◆ Required action: A word-for-word copy of the data is what's wanted; pictures stay out of it.

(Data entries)
+++

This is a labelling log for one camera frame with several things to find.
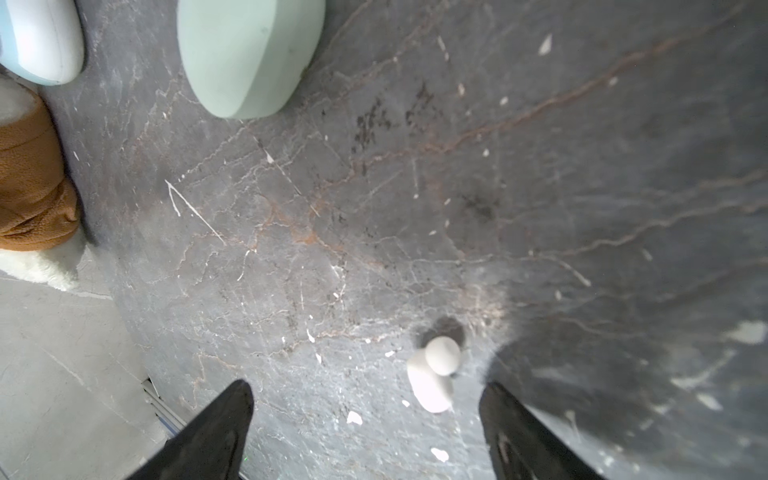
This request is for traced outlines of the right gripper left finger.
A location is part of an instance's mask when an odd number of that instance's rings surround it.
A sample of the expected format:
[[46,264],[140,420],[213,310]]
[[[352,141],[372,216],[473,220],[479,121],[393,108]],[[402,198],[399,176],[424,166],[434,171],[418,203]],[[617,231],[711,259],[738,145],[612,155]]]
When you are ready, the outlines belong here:
[[130,480],[239,479],[254,413],[248,382],[232,382]]

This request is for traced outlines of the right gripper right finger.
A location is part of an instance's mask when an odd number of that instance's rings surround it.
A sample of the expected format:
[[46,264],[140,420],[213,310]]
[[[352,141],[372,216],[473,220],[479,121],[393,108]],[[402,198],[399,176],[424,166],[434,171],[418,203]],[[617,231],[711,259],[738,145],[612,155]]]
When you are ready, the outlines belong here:
[[498,479],[601,478],[501,384],[485,386],[479,416]]

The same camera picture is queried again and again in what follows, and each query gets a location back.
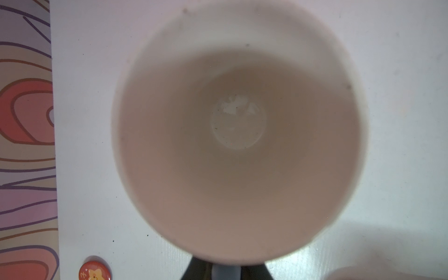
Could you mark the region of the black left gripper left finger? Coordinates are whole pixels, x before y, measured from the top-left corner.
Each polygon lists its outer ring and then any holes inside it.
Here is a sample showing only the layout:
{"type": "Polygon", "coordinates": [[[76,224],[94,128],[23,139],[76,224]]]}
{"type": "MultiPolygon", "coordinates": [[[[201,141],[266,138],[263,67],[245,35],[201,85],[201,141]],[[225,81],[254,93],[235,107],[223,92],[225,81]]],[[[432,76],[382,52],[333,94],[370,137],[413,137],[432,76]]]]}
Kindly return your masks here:
{"type": "Polygon", "coordinates": [[[196,257],[192,257],[181,280],[212,280],[213,264],[196,257]]]}

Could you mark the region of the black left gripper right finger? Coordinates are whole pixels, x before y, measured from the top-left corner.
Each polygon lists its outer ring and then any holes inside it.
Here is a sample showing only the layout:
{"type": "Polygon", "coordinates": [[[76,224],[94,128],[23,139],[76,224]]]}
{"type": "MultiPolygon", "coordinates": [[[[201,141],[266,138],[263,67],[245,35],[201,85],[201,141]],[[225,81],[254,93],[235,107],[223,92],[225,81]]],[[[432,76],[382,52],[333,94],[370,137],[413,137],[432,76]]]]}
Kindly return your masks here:
{"type": "Polygon", "coordinates": [[[243,266],[241,280],[274,280],[265,264],[243,266]]]}

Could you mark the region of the light blue ceramic mug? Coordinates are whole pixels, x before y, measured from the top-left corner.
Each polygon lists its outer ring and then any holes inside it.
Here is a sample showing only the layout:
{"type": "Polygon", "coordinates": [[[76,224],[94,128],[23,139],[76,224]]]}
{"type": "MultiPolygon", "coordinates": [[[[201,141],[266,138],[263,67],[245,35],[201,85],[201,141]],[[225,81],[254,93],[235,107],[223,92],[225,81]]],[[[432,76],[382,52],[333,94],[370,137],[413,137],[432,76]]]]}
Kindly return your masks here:
{"type": "Polygon", "coordinates": [[[292,1],[195,1],[149,29],[112,110],[141,217],[241,280],[311,243],[347,205],[368,142],[350,55],[292,1]]]}

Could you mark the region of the purple ceramic mug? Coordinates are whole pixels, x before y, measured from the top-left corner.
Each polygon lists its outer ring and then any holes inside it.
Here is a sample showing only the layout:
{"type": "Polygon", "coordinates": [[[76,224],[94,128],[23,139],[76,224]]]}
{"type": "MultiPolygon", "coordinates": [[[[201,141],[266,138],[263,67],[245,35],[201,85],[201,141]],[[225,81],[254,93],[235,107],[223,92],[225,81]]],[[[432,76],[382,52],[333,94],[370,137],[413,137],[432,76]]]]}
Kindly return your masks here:
{"type": "Polygon", "coordinates": [[[446,280],[447,276],[433,277],[402,273],[383,267],[344,267],[336,269],[324,280],[446,280]]]}

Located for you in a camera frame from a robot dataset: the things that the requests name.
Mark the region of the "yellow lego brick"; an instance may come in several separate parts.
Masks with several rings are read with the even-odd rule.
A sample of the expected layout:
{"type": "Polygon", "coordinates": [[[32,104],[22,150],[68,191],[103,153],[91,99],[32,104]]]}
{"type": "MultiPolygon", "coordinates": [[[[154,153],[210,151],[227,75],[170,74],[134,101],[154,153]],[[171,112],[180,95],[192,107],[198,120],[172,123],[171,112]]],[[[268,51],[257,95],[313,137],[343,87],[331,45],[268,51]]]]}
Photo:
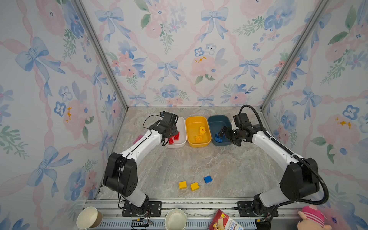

+++

◆ Answer for the task:
This is a labelling log for one camera frame with several things to find.
This request is for traced outlines of the right gripper left finger.
A location is part of an instance's mask when an odd number of that instance's rings surround it.
A sample of the expected format:
[[46,264],[140,420],[213,310]]
[[[352,141],[372,216],[473,220],[479,121],[393,108]],[[402,198],[399,176],[424,166],[434,171],[418,203]],[[617,231],[711,259],[738,145],[612,155]]]
When you are ready, the outlines belong here:
[[130,480],[239,479],[254,413],[248,382],[232,382]]

This request is for traced outlines of the right gripper right finger.
A location is part of an instance's mask when an odd number of that instance's rings surround it.
A sample of the expected format:
[[46,264],[140,420],[213,310]]
[[[352,141],[372,216],[473,220],[479,121],[393,108]],[[402,198],[399,176],[424,166],[434,171],[418,203]],[[617,231],[711,259],[738,145],[612,155]]]
When you are ready, the outlines belong here:
[[498,479],[601,478],[501,384],[485,386],[479,416]]

The same camera picture is queried again and again in what follows, and each query gets a location back.
Could you mark the region of the black left gripper left finger? Coordinates are whole pixels, x before y, measured from the top-left corner.
Each polygon lists its outer ring and then any holes inside it.
Here is a sample showing only the layout:
{"type": "Polygon", "coordinates": [[[76,224],[94,128],[23,139],[76,224]]]}
{"type": "MultiPolygon", "coordinates": [[[[201,141],[266,138],[263,67],[245,35],[201,85],[201,141]],[[225,81],[254,93],[235,107],[223,92],[225,81]]],[[[432,76],[382,52],[333,94],[370,137],[413,137],[432,76]]]]}
Kindly return your masks here:
{"type": "Polygon", "coordinates": [[[196,257],[192,257],[181,280],[212,280],[213,264],[196,257]]]}

Could you mark the region of the black left gripper right finger? Coordinates are whole pixels, x before y, measured from the top-left corner.
Each polygon lists its outer ring and then any holes inside it.
Here is a sample showing only the layout:
{"type": "Polygon", "coordinates": [[[76,224],[94,128],[23,139],[76,224]]]}
{"type": "MultiPolygon", "coordinates": [[[[201,141],[266,138],[263,67],[245,35],[201,85],[201,141]],[[225,81],[254,93],[235,107],[223,92],[225,81]]],[[[432,76],[382,52],[333,94],[370,137],[413,137],[432,76]]]]}
Kindly return your masks here:
{"type": "Polygon", "coordinates": [[[243,266],[241,280],[274,280],[265,264],[243,266]]]}

Could you mark the region of the light blue ceramic mug? Coordinates are whole pixels, x before y, measured from the top-left corner.
Each polygon lists its outer ring and then any holes inside it.
Here is a sample showing only the layout:
{"type": "Polygon", "coordinates": [[[76,224],[94,128],[23,139],[76,224]]]}
{"type": "MultiPolygon", "coordinates": [[[[201,141],[266,138],[263,67],[245,35],[201,85],[201,141]],[[225,81],[254,93],[235,107],[223,92],[225,81]]],[[[432,76],[382,52],[333,94],[370,137],[413,137],[432,76]]]]}
Kindly return your masks here:
{"type": "Polygon", "coordinates": [[[292,1],[195,1],[149,29],[112,110],[141,217],[241,280],[311,243],[347,205],[368,142],[350,55],[292,1]]]}

Could you mark the region of the purple ceramic mug? Coordinates are whole pixels, x before y, measured from the top-left corner.
Each polygon lists its outer ring and then any holes inside it.
Here is a sample showing only the layout:
{"type": "Polygon", "coordinates": [[[76,224],[94,128],[23,139],[76,224]]]}
{"type": "MultiPolygon", "coordinates": [[[[201,141],[266,138],[263,67],[245,35],[201,85],[201,141]],[[225,81],[254,93],[235,107],[223,92],[225,81]]],[[[432,76],[382,52],[333,94],[370,137],[413,137],[432,76]]]]}
Kindly return your masks here:
{"type": "Polygon", "coordinates": [[[446,280],[447,276],[433,277],[402,273],[383,267],[344,267],[336,269],[324,280],[446,280]]]}

Located for you in a camera frame from a robot dataset: the things that the requests name.
Mark the region of the "yellow lego brick"; an instance may come in several separate parts.
Masks with several rings are read with the even-odd rule.
A sample of the expected layout:
{"type": "Polygon", "coordinates": [[[32,104],[22,150],[68,191],[103,153],[91,99],[32,104]]]}
{"type": "MultiPolygon", "coordinates": [[[[154,153],[210,151],[227,75],[170,74],[134,101],[154,153]],[[171,112],[180,95],[192,107],[198,120],[172,123],[171,112]]],[[[268,51],[257,95],[313,137],[343,87],[331,45],[268,51]]]]}
Photo:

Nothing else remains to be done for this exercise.